Swiss Linguist Ferdinand de Saussure propounded the sign theory of language, which was published as class notes by his students posthumously in the book Cours de Linguistique Generale (Course in General Linguistics) in the year 1916.
According to Saussure, language is nothing but a complex system of signs. By a sign, we mean something that stands for an idea or a concept. For example red color is an indicator of danger, green light stands for go, etc.
Let us explain main points of Saussure's sign theory using a simplified example. If we want to represent anything like “tree” (just imagine the brown trunk structure with green leaves, flowers, etc. that you have already seen in parks or elsewhere), we simply write a word with four letters: t-r-e-e.

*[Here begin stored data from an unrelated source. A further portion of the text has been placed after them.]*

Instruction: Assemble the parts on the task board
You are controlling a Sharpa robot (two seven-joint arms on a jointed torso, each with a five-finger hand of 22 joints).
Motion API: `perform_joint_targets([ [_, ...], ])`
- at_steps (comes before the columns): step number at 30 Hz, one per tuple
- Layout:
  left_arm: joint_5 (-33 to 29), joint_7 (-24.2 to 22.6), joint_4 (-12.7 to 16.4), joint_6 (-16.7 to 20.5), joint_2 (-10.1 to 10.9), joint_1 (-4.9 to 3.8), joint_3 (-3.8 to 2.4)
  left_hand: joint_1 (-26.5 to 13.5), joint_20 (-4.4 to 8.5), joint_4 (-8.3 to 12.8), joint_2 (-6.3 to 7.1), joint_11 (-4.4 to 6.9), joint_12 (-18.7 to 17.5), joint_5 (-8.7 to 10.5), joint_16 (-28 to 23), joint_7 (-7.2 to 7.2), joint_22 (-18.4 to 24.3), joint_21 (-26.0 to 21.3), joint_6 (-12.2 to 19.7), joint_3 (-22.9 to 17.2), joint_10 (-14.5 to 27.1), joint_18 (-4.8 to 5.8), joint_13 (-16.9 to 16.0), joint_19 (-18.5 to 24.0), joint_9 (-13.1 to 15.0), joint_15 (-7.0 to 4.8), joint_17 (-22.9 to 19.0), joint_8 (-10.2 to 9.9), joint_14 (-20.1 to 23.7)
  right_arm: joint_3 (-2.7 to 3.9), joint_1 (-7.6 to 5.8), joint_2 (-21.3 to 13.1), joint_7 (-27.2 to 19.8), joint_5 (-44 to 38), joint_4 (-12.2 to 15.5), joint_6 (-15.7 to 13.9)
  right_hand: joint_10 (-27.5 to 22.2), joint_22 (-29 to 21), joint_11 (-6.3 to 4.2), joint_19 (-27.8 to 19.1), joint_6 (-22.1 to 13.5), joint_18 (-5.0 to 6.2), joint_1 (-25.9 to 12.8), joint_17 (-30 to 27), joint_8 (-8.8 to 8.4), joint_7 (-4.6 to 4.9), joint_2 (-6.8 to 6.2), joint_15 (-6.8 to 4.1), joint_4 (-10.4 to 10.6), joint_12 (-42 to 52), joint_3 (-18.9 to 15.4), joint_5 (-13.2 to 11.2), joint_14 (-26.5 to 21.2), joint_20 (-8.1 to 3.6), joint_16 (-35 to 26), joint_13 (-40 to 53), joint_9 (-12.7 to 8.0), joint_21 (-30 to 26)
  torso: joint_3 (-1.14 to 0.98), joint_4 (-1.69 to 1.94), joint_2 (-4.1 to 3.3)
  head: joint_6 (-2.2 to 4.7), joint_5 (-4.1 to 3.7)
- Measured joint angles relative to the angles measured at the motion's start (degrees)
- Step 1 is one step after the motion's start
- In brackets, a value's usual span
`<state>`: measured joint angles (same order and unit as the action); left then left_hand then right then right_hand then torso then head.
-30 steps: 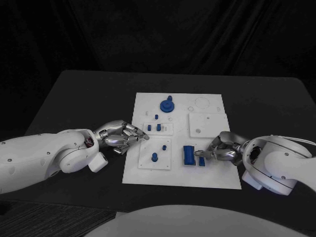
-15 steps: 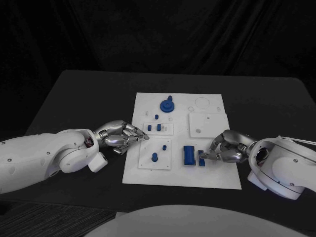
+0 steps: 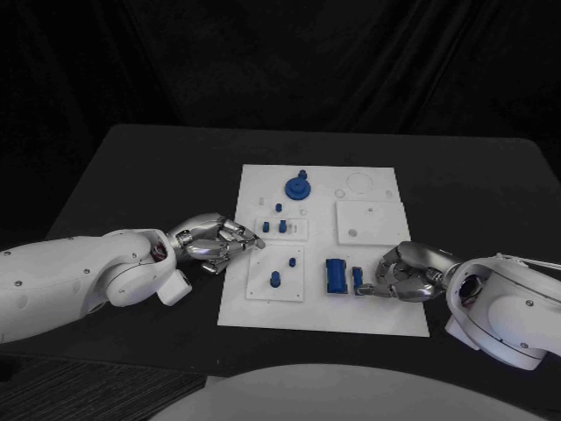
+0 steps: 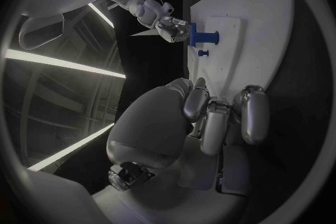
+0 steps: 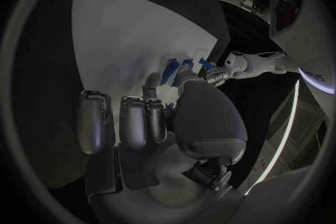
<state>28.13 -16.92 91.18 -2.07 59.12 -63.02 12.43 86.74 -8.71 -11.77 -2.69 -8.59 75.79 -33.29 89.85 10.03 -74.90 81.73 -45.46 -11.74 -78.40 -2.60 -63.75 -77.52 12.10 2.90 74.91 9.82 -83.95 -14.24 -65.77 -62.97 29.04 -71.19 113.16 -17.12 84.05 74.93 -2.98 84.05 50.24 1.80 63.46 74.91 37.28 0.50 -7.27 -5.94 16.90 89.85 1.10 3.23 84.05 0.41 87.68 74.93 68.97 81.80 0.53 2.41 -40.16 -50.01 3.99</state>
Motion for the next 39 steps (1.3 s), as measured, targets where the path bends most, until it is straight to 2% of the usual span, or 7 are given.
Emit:
perform_joint_targets([
  [7, 0.00, 0.03, -0.06, 0.00, 0.02, 0.00, 0.00, 0.00, -0.19, 0.24, 0.00, -0.03, 0.00, 0.00, 0.00, 0.00, 0.00, -0.34, 0.00, -0.24, 0.45, 0.00, 0.00, 0.19, 0.05, 0.01, 0.00, 0.00, 0.00, 0.00, 0.17, -0.05, -0.17, -0.52, 0.04, 0.10, 0.00, 0.00, 0.00, 0.00, -0.20, 0.01, 0.09, 0.00, 0.38, -0.20, -0.51, -0.17, 0.00, 0.00, -0.31, 0.00, -0.17, 0.00, 0.00, 0.00, 0.43, 0.00, -0.01, 0.00, -0.04, 0.00, -0.03],
  [19, 0.00, 0.07, -0.19, 0.00, -0.07, 0.01, 0.00, 0.00, -0.19, 0.24, 0.00, -0.03, 0.00, 0.00, 0.00, 0.00, 0.00, -0.34, 0.00, -0.24, 0.46, 0.00, 0.00, 0.19, 0.04, 0.11, 0.00, 0.00, 0.09, 0.00, 0.25, 0.06, -0.15, -0.83, -0.20, 0.32, -0.03, -0.01, -0.02, -0.17, -0.20, 0.01, 0.12, 0.00, 1.29, -0.20, -0.48, -0.37, -0.01, 0.00, -0.30, 0.00, 0.03, -0.16, 0.00, -0.01, 1.10, 0.00, -0.01, 0.02, -0.02, 0.00, -0.02],
  [21, 0.00, 0.08, -0.20, 0.00, -0.08, 0.01, 0.00, 0.00, -0.19, 0.24, 0.00, -0.03, 0.00, 0.00, 0.00, 0.00, 0.00, -0.34, 0.00, -0.24, 0.46, 0.00, 0.00, 0.19, 0.04, 0.11, 0.00, 0.00, 0.09, 0.00, 0.25, 0.13, -0.12, -0.88, -0.28, 0.39, -0.21, -0.01, -0.20, -0.21, -0.20, 0.01, 0.68, 0.00, 1.58, -0.20, 0.09, -0.37, -0.32, 0.00, 0.01, 0.00, 0.03, -0.20, 0.00, -0.01, 1.33, 0.00, -0.01, 0.02, -0.02, 0.00, -0.02],
  [28, 0.00, 0.12, -0.23, -0.01, -0.15, 0.01, 0.00, 0.00, -0.19, 0.23, 0.00, -0.03, 0.00, 0.00, 0.00, 0.00, 0.00, -0.34, 0.00, -0.24, 0.46, 0.00, 0.00, 0.19, 0.04, 0.12, 0.00, 0.00, 0.09, 0.00, 0.29, 0.58, 0.08, -1.33, -0.46, 0.47, 0.00, -0.02, -0.41, 0.00, -0.58, 0.00, 3.06, 0.00, 2.11, -0.24, 0.50, -0.37, -0.46, 0.00, 0.68, 0.00, 0.03, -0.40, 0.00, -0.01, 1.95, 0.00, -0.01, 0.04, -0.03, 0.00, -0.03],
  [31, 0.00, 0.14, -0.23, -0.02, -0.17, 0.01, 0.00, 0.00, -0.19, 0.23, 0.00, -0.03, 0.00, 0.00, 0.00, 0.00, 0.00, -0.34, 0.00, -0.24, 0.46, 0.00, 0.00, 0.19, 0.03, 0.12, 0.00, 0.00, 0.08, 0.00, 0.33, 0.69, 0.22, -1.67, -0.48, 0.31, 0.00, -0.02, -0.41, 0.00, -0.62, 0.01, 3.77, 0.00, 2.54, -0.20, 1.19, -0.37, -0.63, 0.00, 0.97, 0.33, 0.03, -0.40, 0.00, -0.01, 2.25, 0.00, -0.01, 0.04, -0.03, 0.00, -0.06],
  [39, 0.00, 0.16, -0.30, -0.05, -0.23, 0.01, 0.00, 0.00, -0.19, 0.23, 0.00, -0.03, 0.00, 0.00, 0.00, 0.00, 0.00, -0.34, 0.00, -0.23, 0.46, 0.00, 0.00, 0.19, 0.03, 0.20, 0.00, 0.00, 0.00, -0.01, 0.38, 1.00, 0.63, -2.38, -0.53, -0.33, 0.00, -0.02, -0.41, 0.00, -0.82, 0.01, 4.70, 0.00, 2.99, -0.40, 1.51, -0.52, -0.86, 0.00, 1.20, 0.50, -0.12, -0.41, 0.00, -0.02, 2.70, 0.00, -0.01, 0.04, -0.03, 0.00, -0.09],
])
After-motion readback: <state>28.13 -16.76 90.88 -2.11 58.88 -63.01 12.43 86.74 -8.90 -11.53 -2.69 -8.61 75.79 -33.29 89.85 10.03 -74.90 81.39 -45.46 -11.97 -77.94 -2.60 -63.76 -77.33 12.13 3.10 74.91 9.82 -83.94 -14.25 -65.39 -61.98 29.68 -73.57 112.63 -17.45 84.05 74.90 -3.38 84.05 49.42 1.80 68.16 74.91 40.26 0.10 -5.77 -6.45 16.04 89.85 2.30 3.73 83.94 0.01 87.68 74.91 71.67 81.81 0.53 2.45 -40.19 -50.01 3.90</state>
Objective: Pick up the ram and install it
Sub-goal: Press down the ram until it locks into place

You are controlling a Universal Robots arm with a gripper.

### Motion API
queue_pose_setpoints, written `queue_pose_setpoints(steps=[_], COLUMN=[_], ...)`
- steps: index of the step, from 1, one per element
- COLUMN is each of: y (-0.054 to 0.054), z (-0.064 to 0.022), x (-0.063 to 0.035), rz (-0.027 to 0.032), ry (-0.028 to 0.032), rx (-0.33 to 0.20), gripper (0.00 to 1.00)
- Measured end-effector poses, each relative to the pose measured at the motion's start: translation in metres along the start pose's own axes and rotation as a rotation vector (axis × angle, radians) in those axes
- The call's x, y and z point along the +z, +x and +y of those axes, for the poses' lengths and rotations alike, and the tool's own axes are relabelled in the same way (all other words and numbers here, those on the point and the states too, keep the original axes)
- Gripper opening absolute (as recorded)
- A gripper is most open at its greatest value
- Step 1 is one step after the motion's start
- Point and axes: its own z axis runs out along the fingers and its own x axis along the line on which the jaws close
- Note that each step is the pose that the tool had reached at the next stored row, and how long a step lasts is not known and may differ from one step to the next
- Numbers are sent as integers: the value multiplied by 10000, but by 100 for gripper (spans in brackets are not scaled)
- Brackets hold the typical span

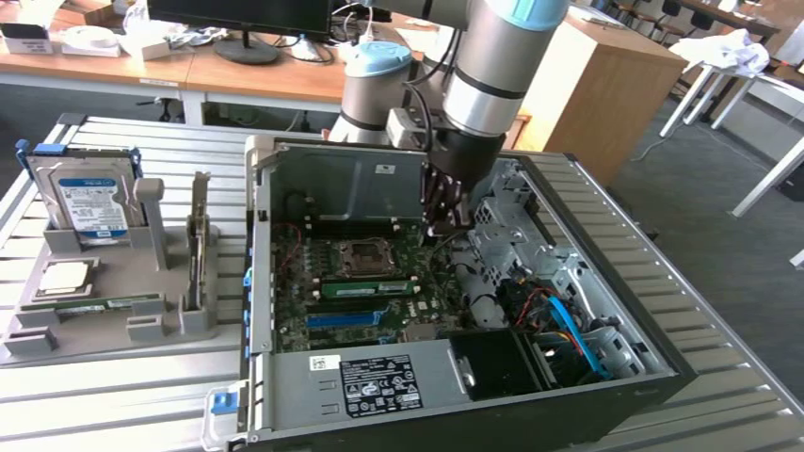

Now, these four written letters (t-r-e-e) can be called as signifiers as they signify a “concept”, i.e. the actual, physical tree (that you imagine looking at these letters). Note that these individual letters (just say the letter “t”) are also signs that combine to form the signifier “tree”. This is the first point of his theory.
Also, the relationship between signifier and signified is arbitrary, i.e. there is no real, understandable relationship between the sign and what it signfies. Have you ever thought why these four letters t-r-e-e only represent the concept “tree”? There is nothing in the word itself or letters that looks like or resembles the actual tree. It is purely a matter of convention. Each community chooses to say and follow these conventions. This is why every concept is called with different names in different languages.